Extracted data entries
>>>>>
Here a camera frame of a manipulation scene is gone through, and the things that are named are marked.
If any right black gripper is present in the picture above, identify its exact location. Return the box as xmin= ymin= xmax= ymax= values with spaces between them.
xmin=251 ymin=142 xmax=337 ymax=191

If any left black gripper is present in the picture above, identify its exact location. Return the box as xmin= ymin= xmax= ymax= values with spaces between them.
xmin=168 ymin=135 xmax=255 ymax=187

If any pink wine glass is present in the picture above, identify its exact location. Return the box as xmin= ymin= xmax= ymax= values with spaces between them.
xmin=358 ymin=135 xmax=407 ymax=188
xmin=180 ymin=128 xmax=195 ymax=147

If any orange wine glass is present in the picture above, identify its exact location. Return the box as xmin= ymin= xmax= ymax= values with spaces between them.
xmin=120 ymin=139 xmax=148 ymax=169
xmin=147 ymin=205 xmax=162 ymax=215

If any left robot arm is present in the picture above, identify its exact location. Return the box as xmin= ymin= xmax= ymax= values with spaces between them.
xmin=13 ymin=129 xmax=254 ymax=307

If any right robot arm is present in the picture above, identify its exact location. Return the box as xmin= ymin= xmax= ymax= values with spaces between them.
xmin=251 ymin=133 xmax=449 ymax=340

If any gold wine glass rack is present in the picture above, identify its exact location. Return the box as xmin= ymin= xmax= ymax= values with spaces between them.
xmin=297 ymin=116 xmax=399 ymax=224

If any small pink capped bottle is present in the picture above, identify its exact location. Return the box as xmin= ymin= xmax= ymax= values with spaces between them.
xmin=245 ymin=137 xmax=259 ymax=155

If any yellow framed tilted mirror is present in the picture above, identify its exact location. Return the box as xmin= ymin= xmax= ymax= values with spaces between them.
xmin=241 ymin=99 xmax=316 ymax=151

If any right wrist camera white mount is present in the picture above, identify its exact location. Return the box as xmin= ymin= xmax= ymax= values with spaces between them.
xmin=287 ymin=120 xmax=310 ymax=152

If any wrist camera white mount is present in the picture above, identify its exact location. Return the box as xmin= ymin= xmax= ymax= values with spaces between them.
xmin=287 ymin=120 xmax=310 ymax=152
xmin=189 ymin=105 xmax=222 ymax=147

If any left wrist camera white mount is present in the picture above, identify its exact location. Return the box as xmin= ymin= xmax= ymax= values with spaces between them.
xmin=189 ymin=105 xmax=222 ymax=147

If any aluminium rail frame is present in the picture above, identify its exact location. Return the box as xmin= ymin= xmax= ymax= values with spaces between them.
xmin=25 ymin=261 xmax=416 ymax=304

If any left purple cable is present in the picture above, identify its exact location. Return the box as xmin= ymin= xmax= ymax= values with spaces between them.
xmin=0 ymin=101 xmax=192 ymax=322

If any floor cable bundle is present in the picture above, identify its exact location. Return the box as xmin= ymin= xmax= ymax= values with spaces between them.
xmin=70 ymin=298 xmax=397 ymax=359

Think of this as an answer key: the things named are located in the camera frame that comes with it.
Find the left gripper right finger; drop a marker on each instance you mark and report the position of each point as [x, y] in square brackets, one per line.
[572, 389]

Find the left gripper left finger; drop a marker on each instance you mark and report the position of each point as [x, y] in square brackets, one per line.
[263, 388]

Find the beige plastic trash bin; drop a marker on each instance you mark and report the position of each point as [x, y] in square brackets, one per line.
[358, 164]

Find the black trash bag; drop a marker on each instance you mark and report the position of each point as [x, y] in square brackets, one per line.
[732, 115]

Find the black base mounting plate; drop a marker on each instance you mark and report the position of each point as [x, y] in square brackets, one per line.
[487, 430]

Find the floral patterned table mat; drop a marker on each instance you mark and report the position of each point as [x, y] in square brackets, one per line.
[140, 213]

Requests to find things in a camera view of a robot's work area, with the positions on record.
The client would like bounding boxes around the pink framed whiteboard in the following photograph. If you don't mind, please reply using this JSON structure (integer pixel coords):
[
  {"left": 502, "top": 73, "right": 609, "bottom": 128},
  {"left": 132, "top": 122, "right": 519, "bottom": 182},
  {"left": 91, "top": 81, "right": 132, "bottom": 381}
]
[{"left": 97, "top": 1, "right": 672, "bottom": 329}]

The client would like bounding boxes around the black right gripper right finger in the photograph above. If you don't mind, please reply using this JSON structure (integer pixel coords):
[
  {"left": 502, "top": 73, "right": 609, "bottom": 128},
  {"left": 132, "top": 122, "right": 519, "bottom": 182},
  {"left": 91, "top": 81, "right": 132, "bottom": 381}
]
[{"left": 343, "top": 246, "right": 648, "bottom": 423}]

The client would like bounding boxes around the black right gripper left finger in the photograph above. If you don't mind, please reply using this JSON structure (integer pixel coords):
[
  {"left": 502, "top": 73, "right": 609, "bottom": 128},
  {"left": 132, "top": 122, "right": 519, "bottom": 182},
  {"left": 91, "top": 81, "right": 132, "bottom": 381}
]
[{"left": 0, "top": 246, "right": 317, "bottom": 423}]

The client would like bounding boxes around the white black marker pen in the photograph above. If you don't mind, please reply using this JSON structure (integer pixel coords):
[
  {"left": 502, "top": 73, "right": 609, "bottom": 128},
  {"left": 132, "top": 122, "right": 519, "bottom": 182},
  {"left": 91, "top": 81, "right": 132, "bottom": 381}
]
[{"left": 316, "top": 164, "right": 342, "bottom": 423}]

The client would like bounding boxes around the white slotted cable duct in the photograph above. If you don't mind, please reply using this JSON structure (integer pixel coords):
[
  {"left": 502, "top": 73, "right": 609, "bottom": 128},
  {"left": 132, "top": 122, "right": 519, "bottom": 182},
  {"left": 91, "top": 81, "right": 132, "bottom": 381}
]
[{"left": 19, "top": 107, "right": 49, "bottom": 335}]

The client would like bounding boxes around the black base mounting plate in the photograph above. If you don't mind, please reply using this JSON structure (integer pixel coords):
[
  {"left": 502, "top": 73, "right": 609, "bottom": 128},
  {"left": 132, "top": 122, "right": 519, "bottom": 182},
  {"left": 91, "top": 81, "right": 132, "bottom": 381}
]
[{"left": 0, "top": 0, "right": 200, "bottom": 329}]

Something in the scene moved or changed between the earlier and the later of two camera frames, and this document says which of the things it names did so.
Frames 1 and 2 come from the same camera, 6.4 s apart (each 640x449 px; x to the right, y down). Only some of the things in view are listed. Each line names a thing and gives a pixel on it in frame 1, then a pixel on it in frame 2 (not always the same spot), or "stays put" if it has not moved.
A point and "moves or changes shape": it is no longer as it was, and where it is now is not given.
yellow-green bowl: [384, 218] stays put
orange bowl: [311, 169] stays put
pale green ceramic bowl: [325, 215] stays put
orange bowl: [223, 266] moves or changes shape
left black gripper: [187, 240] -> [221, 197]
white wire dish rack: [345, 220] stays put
<<<<<
- **Prompt**
Find every line above that includes the word "moved", then state how many there are and nothing more.

- **Response below**
2